Für die EU war das eine neue staatliche Beihilfe. Die Verhandlungen darüber, während derer die Lage der Bank immer dramatischer wurde und die Länder ihr sogar noch für 2,4 Milliarden Euro faule Schiffskredite abnehmen mussten, zogen sich bis ins Jahr 2016 – und endeten damit, dass Brüssel endgültig der Geduldsfaden riss: Die Länder sollten ihre Bank bis zum 28. Februar 2018 privatisieren.

Und so begann ein irrer Wettlauf gegen die Uhr. 35 Interessenten meldeten sich bis Februar 2017 bei den Ländern, zehn Bieter wurden aufgefordert, ein unverbindliches Angebot abzugeben, und im Sommer drei von ihnen ausgewählt für ernsthafte Verhandlungen: der US-Investor Apollo, die britische Firma Socrates sowie das Konsortium um Cerberus und Flowers – mit dem man ab Januar exklusiv weiterverhandelte.

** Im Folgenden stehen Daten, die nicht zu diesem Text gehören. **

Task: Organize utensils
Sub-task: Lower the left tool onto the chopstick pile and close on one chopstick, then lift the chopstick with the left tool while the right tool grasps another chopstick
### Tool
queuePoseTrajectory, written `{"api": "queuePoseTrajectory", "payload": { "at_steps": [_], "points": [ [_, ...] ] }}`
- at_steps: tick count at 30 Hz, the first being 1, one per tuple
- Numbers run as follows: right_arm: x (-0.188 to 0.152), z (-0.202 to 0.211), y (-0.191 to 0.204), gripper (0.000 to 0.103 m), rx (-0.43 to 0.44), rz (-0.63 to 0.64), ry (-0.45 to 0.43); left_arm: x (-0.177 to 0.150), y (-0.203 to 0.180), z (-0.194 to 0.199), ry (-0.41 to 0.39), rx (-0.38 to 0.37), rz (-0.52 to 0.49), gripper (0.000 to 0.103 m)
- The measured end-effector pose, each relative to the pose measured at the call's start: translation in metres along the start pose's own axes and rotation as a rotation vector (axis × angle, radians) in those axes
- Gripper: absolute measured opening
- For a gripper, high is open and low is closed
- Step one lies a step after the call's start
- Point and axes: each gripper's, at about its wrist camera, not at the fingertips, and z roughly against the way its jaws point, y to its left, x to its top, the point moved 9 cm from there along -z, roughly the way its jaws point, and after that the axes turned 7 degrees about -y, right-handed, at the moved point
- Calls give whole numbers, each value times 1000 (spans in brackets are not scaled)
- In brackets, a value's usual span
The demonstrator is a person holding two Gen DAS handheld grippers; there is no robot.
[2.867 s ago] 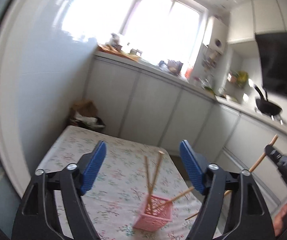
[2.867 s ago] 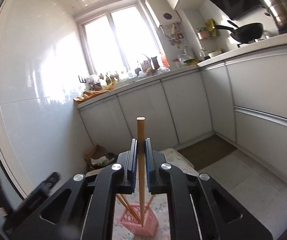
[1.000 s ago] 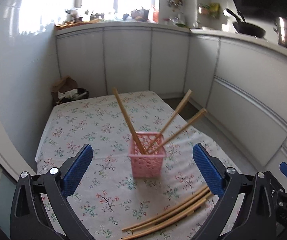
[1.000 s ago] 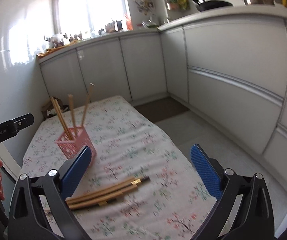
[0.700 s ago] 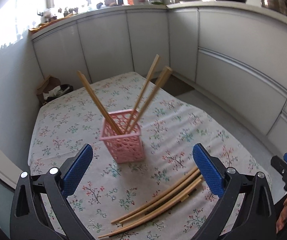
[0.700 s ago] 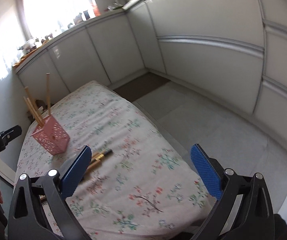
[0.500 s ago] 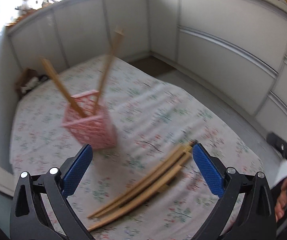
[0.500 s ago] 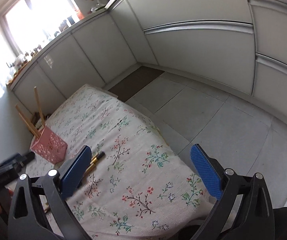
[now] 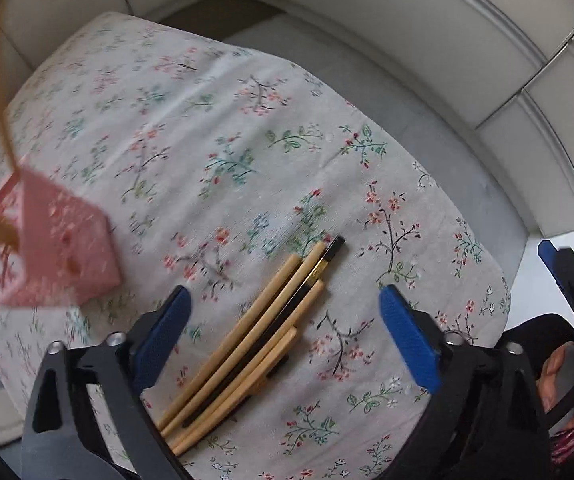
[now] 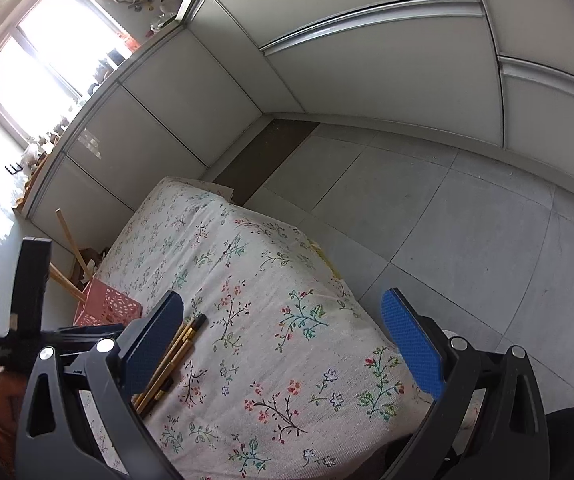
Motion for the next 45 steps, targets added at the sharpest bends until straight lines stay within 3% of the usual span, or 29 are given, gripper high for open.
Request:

Bis zum letzten Tag.

Am Wochenende sei es noch einmal richtig hektisch geworden, war von Beteiligten zu hören. Es sei dort noch um größere Posten gegangen, die zur Disposition gestanden hätten. Auch beim Kaufpreis habe es bis zuletzt Bewegungen gegeben. Zeitweise habe man rund um die Uhr Kontakt gehabt.

Kaufvertrag ist fünf Ordner dick

„Sie verhandeln noch“, war auch am Montag noch aus Regierungskreisen zu hören. Dienstagvormittag dann endlich die Einigung – ganze anderthalb Tage vor Ablauf der Verkaufsfrist am Mittwoch um 23.59 Uhr. Dienstagabend informierte Tschentscher die Spitzen von SPD und Grünen, am Mittwochmorgen um 8 Uhr dann alle Bürgerschaftsfraktionen. Anschließend düsten er und Scholz nach Kiel.

Um 11 Uhr tagten dort beide Kabinette. Als die Zustimmung zum Verkauf vorlag, wurden die Geschäftsführer der HSH Beteiligungs Management GmbH („HoldCo“), jener Zweckgesellschaft, die die Länderanteile an der Bank hält, informiert: „Ihr könnt jetzt unterschreiben.“ Die HoldCo-Leute saßen in Hamburg in einem Notariat an der Bergstraße, zusammen mit Vertretern der Käufer ließen sie sich den Kaufvertrag vorlesen – fünf Ordner dick.

Während die Politiker in Kiel den Verkauf erklärten, kam von Heinolds Finanzstaatssekretär Philipp Nimmermann die Nachricht: „Der Vertrag ist unterschrieben.“ Es war 12.51 Uhr. Elf Stunden vor Ablauf der Frist war die HSH Nordbank verkauft.